--- Requirement ---
Filter the listing below for "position" and report every line that has it.

################

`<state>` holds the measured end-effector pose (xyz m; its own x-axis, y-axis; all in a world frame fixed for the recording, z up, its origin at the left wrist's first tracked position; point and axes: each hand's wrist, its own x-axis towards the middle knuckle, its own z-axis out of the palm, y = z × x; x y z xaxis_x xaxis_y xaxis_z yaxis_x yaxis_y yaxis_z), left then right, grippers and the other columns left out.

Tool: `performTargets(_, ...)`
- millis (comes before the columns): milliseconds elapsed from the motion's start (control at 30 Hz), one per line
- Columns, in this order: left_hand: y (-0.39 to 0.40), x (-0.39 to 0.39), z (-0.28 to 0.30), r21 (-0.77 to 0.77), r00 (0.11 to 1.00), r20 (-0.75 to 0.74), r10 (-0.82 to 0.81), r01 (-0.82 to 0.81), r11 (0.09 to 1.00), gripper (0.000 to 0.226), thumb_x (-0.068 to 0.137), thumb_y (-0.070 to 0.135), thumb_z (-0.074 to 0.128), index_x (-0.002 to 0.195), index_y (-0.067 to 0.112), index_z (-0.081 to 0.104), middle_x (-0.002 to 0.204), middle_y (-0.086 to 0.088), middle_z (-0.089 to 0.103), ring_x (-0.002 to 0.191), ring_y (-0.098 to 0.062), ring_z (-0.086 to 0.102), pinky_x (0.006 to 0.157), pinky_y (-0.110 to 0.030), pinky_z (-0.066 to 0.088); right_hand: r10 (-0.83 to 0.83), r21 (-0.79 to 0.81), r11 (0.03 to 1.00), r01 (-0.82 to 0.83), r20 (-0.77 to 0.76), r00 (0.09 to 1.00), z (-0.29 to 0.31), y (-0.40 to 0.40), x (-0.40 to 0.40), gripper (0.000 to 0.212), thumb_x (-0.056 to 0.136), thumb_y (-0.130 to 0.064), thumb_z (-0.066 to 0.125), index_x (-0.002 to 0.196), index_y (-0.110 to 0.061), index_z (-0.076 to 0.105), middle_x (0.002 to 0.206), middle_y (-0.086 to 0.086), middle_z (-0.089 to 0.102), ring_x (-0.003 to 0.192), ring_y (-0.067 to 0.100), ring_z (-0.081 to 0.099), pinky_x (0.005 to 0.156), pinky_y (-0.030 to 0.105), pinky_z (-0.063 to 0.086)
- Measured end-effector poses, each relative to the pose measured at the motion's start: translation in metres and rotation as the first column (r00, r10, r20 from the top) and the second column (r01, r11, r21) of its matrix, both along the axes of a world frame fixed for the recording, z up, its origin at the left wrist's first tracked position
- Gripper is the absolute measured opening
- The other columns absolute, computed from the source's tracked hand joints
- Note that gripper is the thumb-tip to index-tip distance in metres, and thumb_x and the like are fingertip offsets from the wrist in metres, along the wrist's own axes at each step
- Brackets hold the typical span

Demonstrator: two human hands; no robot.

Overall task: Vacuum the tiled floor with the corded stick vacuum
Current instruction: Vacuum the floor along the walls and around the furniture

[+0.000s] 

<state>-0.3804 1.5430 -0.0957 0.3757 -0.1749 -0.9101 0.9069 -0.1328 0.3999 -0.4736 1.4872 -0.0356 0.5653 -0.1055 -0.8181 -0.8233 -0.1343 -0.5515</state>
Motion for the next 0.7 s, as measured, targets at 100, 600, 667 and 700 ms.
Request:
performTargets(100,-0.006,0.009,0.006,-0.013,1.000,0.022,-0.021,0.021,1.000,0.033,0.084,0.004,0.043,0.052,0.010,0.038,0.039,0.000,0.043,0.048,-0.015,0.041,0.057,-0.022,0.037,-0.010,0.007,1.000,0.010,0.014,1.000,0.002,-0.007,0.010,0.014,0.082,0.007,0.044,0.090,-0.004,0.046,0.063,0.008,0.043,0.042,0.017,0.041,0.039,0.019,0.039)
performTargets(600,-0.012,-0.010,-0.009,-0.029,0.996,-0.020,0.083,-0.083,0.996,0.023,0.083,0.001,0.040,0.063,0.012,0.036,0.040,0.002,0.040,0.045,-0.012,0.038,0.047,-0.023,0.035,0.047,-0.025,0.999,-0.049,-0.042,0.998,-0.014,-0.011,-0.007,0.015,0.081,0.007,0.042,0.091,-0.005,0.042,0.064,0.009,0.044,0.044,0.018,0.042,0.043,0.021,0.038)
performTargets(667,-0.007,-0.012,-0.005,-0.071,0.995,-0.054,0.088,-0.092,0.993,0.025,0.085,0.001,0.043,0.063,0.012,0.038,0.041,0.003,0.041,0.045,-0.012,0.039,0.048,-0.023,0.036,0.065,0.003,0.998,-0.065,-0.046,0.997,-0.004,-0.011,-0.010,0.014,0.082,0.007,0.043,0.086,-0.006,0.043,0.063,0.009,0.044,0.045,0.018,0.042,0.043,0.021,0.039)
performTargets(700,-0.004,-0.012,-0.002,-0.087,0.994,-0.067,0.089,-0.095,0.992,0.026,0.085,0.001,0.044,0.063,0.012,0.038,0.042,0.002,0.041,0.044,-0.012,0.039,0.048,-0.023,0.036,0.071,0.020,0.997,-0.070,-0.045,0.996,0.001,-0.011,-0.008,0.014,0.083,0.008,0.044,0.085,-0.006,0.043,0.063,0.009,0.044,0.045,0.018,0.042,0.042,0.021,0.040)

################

--- Task result ---
`<state>` holds the measured end-effector pose (xyz m; its own x-axis, y-axis; all in a world frame fixed for the recording, z up, its origin at the left wrist's first tracked position; point and axes: each hand's wrist, its own x-axis towards the middle knuckle, its own z-axis out of the palm, y = z × x; x y z xaxis_x xaxis_y xaxis_z yaxis_x yaxis_y yaxis_z), left then right, grippers and the other columns left out.
- Measured end-effector poses, each relative to the pose measured at the motion's start: translation in metres and rotation as the first column (r00, r10, r20 from the top) and the second column (r01, r11, r21) of its matrix, both along the axes of a world frame fixed for the recording, z up, its origin at the left wrist's first tracked position

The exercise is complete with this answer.